I have to say that my second christian tranche bears no relation, or very little, to the first: it is so different. More real tbh. He is totally stunning, very real and realistic.

Bubbaluv · 01/03/2012 01:56

I used to be Christian. My faith diminished the more I travelled. I came to the realisation that my beliefs were an accident of birth, and that if I had been born somewhere else and raised differently I would believe just as fervently in something completely different.

DrWispalove · 01/03/2012 21:34

@ spring daffs, you arent actually me are you???? I could have written that about my journey, word for word. Re-engaging again with church again now but with a guarded heart. Still occasionally expletive rants upwards but the lines are open.

OP it's not about being good enough, praying right, being right.... It's about being who you are, being real about it. For me at my lowest I thought... Do I want to go through this hard time keeping the bits I knew (I somehow knew he was real, but didn't feel, experience, or have anything back) or did I want to choose to reject it. I chose the former. The book "when bad things happen to good people" (Jewish book) helped me work that out. I am a small Christian now, but what's left is real to me.
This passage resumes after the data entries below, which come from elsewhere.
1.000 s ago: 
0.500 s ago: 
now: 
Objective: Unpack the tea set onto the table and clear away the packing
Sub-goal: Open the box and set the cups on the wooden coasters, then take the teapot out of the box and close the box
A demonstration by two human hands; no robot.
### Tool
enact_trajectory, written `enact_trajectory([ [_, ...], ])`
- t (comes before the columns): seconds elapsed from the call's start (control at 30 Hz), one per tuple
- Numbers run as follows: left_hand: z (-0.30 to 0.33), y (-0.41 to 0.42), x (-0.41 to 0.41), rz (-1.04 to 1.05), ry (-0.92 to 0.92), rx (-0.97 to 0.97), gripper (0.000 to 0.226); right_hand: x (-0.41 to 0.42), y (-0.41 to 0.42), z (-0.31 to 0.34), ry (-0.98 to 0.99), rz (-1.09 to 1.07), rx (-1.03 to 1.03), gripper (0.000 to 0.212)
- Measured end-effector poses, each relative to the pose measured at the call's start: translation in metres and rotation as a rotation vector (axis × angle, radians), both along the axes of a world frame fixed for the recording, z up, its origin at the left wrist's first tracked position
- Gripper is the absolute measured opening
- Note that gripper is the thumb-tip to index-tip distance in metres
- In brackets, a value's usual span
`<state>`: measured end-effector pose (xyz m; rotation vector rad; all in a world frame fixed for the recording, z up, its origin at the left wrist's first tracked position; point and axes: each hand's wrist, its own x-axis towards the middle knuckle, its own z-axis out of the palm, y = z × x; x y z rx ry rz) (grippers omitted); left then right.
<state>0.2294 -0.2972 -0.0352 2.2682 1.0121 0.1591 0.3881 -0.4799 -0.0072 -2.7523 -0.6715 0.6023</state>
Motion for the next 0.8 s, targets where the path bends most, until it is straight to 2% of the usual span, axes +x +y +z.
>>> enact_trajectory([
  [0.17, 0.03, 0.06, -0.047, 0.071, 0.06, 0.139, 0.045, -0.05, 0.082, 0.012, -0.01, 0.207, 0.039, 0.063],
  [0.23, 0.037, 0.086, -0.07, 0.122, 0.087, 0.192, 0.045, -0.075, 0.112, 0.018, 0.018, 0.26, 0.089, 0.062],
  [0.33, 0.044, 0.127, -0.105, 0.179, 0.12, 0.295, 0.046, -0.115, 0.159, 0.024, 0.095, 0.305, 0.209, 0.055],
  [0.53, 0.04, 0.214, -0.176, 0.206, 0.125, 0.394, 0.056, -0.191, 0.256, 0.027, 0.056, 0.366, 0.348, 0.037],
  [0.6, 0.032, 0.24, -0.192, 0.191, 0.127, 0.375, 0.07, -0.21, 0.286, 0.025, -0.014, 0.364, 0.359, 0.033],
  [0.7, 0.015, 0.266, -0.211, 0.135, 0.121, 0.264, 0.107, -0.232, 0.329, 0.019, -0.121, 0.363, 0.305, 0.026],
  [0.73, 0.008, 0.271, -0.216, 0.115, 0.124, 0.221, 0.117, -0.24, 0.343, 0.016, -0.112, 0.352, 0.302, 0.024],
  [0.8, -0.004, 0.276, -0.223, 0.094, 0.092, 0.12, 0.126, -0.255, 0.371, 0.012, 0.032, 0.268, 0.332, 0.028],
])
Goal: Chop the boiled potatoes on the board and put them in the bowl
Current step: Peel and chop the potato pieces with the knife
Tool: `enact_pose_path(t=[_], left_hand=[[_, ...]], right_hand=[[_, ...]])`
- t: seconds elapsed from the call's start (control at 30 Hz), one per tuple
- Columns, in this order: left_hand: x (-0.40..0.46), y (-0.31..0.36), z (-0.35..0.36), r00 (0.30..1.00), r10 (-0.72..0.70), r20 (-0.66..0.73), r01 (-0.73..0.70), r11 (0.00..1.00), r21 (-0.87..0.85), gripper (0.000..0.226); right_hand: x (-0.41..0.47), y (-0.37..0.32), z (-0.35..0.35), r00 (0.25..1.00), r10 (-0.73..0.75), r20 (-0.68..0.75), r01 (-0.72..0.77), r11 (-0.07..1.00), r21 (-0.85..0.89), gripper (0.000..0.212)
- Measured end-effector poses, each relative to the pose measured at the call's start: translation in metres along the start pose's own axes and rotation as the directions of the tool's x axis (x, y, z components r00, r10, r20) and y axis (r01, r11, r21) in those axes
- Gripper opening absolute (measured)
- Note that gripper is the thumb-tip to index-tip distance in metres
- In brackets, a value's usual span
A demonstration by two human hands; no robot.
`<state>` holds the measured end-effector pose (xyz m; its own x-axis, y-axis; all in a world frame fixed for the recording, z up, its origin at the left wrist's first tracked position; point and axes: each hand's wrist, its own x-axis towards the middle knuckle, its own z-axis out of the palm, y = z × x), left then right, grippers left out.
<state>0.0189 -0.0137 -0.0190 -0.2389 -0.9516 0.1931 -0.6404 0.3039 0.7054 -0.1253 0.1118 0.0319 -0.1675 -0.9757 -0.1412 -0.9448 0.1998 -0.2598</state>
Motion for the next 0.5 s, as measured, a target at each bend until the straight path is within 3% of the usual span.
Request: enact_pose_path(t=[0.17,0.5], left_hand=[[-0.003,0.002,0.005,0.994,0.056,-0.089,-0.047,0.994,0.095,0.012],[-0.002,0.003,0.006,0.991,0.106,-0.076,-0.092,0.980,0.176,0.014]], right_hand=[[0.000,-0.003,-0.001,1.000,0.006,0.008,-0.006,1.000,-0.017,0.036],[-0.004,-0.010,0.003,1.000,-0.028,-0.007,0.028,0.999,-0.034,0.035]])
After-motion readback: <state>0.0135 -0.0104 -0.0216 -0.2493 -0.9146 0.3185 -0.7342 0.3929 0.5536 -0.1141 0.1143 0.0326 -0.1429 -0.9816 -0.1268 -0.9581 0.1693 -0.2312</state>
springydaffs · 09/03/2012 18:32

I love that phrase: I'm a small christian now.

I met a christian the other day - in a counselling/prayer situation (me being prayed for). I'm facing a very shit situation at the mo and, mindful that one needs to spread the load somewhat, I do go for prayer and try to outline it as succinctly as possible (nigh impossible), whilst trying to keep myself safe..

The woman who prayed for me was a big christian sorry to judge : full of gung and ho. I wearily put up with her. At the end, she asked me how long I've been a christian. When I said 30 years, she BLUSHED. hahaha!

I did feel a bit guilty afterwards - people like to think that the longer you're in this game, the higher you get. ime it doesn't work like that. No matter, she probably thinks I haven't 'been doing it properly' whereas I think I've met myself on the way back.